EXERCISE DATA:
**********

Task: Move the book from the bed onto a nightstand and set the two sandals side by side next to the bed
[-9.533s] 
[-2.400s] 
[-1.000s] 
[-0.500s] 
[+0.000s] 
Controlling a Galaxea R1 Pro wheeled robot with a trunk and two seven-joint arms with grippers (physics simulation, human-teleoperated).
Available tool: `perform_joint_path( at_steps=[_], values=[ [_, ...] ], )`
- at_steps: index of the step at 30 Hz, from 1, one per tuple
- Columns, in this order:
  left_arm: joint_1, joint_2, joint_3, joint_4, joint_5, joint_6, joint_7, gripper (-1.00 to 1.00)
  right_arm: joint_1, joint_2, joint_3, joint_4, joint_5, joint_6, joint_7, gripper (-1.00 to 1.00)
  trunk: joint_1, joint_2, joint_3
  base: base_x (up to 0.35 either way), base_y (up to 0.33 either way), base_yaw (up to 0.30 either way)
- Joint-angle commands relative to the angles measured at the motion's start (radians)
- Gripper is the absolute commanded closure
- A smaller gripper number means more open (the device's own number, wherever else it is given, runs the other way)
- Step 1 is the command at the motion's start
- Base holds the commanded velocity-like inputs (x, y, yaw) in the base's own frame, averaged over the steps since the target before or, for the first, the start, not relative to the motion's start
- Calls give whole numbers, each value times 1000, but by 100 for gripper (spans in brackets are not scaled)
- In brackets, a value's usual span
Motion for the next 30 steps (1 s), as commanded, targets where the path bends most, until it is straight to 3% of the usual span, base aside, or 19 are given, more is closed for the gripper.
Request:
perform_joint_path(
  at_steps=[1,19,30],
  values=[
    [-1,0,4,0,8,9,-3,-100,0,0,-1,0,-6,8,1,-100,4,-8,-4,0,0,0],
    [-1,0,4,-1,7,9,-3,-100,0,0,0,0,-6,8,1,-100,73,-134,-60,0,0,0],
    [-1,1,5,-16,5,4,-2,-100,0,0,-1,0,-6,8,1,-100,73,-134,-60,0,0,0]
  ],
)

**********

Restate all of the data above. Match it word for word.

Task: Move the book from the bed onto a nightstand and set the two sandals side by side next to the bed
[-9.533s] 
[-2.400s] 
[-1.000s] 
[-0.500s] 
[+0.000s] 
Controlling a Galaxea R1 Pro wheeled robot with a trunk and two seven-joint arms with grippers (physics simulation, human-teleoperated).
Available tool: `perform_joint_path( at_steps=[_], values=[ [_, ...] ], )`
- at_steps: index of the step at 30 Hz, from 1, one per tuple
- Columns, in this order:
  left_arm: joint_1, joint_2, joint_3, joint_4, joint_5, joint_6, joint_7, gripper (-1.00 to 1.00)
  right_arm: joint_1, joint_2, joint_3, joint_4, joint_5, joint_6, joint_7, gripper (-1.00 to 1.00)
  trunk: joint_1, joint_2, joint_3
  base: base_x (up to 0.35 either way), base_y (up to 0.33 either way), base_yaw (up to 0.30 either way)
- Joint-angle commands relative to the angles measured at the motion's start (radians)
- Gripper is the absolute commanded closure
- A smaller gripper number means more open (the device's own number, wherever else it is given, runs the other way)
- Step 1 is the command at the motion's start
- Base holds the commanded velocity-like inputs (x, y, yaw) in the base's own frame, averaged over the steps since the target before or, for the first, the start, not relative to the motion's start
- Calls give whole numbers, each value times 1000, but by 100 for gripper (spans in brackets are not scaled)
- In brackets, a value's usual span
Motion for the next 30 steps (1 s), as commanded, targets where the path bends most, until it is straight to 3% of the usual span, base aside, or 19 are given, more is closed for the gripper.
Request:
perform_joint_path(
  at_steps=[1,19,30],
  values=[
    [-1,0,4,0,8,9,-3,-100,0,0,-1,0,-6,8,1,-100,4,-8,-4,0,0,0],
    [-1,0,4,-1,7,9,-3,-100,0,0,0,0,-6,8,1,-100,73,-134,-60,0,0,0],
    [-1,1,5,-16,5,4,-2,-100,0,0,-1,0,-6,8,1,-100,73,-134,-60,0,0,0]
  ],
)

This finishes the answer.